Anyone who looked into his wide brown eyes was dazzled by their beautiful shape and bright shine, and his large head and thick hair lent him dignity. He was the third child of Amr Effendi’s daughter Samira and her husband, Hussein Qabil, the antique dealer in Khan al-Khalili. Ibn Khaldun Street, where his family lived in an apartment block, was the amphitheater of his childhood and youth, al-Zahir Baybars Garden his playground. As well as being intelligent and a high achiever, he was fond of gambling from an early age, starting with dominoes and backgammon and later gravitating to poker and rummy. He was known for his close friendship with one of the neighbors. They were together through primary and secondary school, then Hakim went to the faculty of commerce, the other to the war college. Hakim knew all his mother’s relatives — the families of Amr, Surur, al-Murakibi, and Dawud — just as he did his father’s. His uncles Amer and Hamid were baffled by his political stance, which rejected, or seemed to reject, the situation in its entirety.

“I think the treaty is a great achievement for the Wafd!” Hamid said to him.

“It has several negatives. I don’t believe in political parties,” he replied.

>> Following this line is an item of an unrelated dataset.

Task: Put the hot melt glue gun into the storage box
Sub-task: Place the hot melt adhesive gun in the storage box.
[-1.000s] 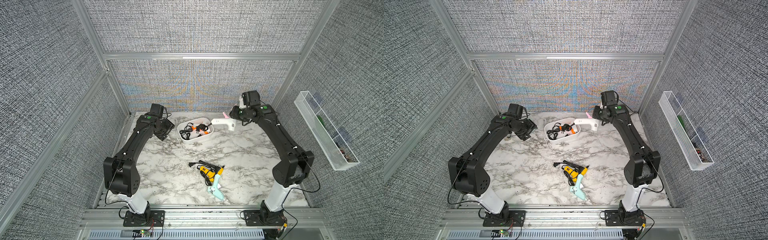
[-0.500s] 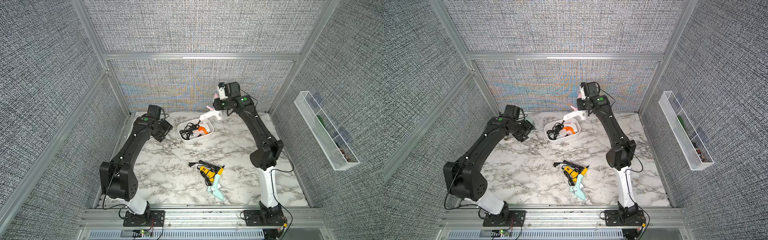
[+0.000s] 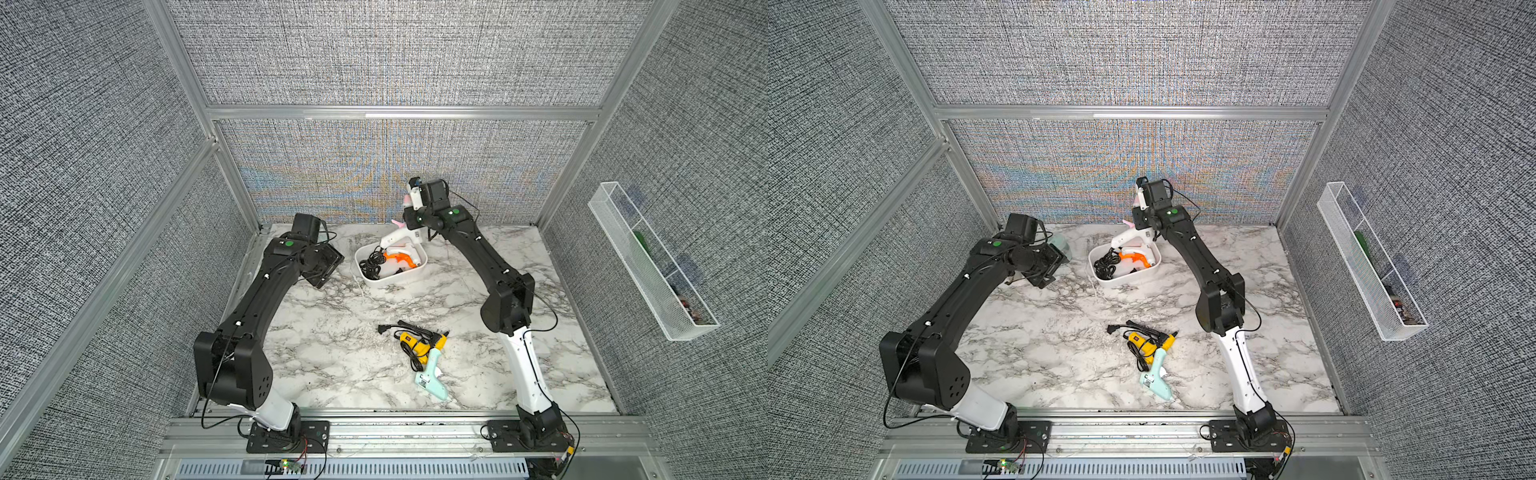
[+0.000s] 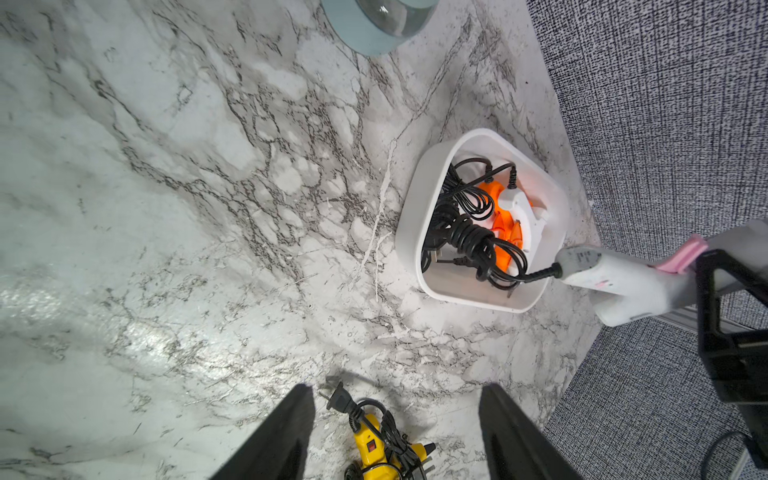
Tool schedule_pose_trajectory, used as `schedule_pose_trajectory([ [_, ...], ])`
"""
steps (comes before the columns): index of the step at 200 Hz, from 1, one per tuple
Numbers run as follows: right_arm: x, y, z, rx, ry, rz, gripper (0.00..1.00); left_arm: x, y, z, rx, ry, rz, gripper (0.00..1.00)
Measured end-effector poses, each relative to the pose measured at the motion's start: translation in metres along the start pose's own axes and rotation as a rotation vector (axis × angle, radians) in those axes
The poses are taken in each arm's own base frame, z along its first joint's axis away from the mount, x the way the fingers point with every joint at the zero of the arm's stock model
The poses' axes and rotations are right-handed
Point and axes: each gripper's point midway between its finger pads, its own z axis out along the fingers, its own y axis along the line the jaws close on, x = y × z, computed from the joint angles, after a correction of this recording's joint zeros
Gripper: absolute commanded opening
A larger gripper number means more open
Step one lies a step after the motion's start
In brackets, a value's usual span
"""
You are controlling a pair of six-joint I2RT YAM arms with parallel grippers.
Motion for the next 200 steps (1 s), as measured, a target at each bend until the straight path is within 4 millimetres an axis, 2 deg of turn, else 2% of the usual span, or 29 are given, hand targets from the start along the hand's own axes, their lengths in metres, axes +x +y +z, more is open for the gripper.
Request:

“The Muslim Brothers buy and sell religion and Misr al-Fatah are Fascist agents!”

“Not all of them.”

“So what do you believe in?”

“Nothing.”

Amer gave a light-hearted laugh. “A dissonant chord in the family,” said Hamid.

Hakim graduated during the Second World War, not long after his father died, and was appointed to the tax office. It was not long before he fell in love with a colleague called Saniya Karam, married her, and moved with her to an apartment in West Abbasiya. She gave birth to Hussein and Amr and life looked set to follow the familiar routine from start to finish. Then came the July Revolution and his best friend was one of its star players. The future hatched new dimensions no one would have imagined. At an opportune moment he was appointed manager of the distributions office at one of the major newspapers and his salary leaped from the tens to the hundreds with a stroke of the pen. His position sent ripples through the family tree from bottom to top. Samira’s family cried for joy and Amr’s family were pleased in spite of their shattered Wafdist dreams. As for the antagonists in the Murakibi and Dawud families, they remarked sarcastically, “Corruption used to be humble. Now it’s greedy.”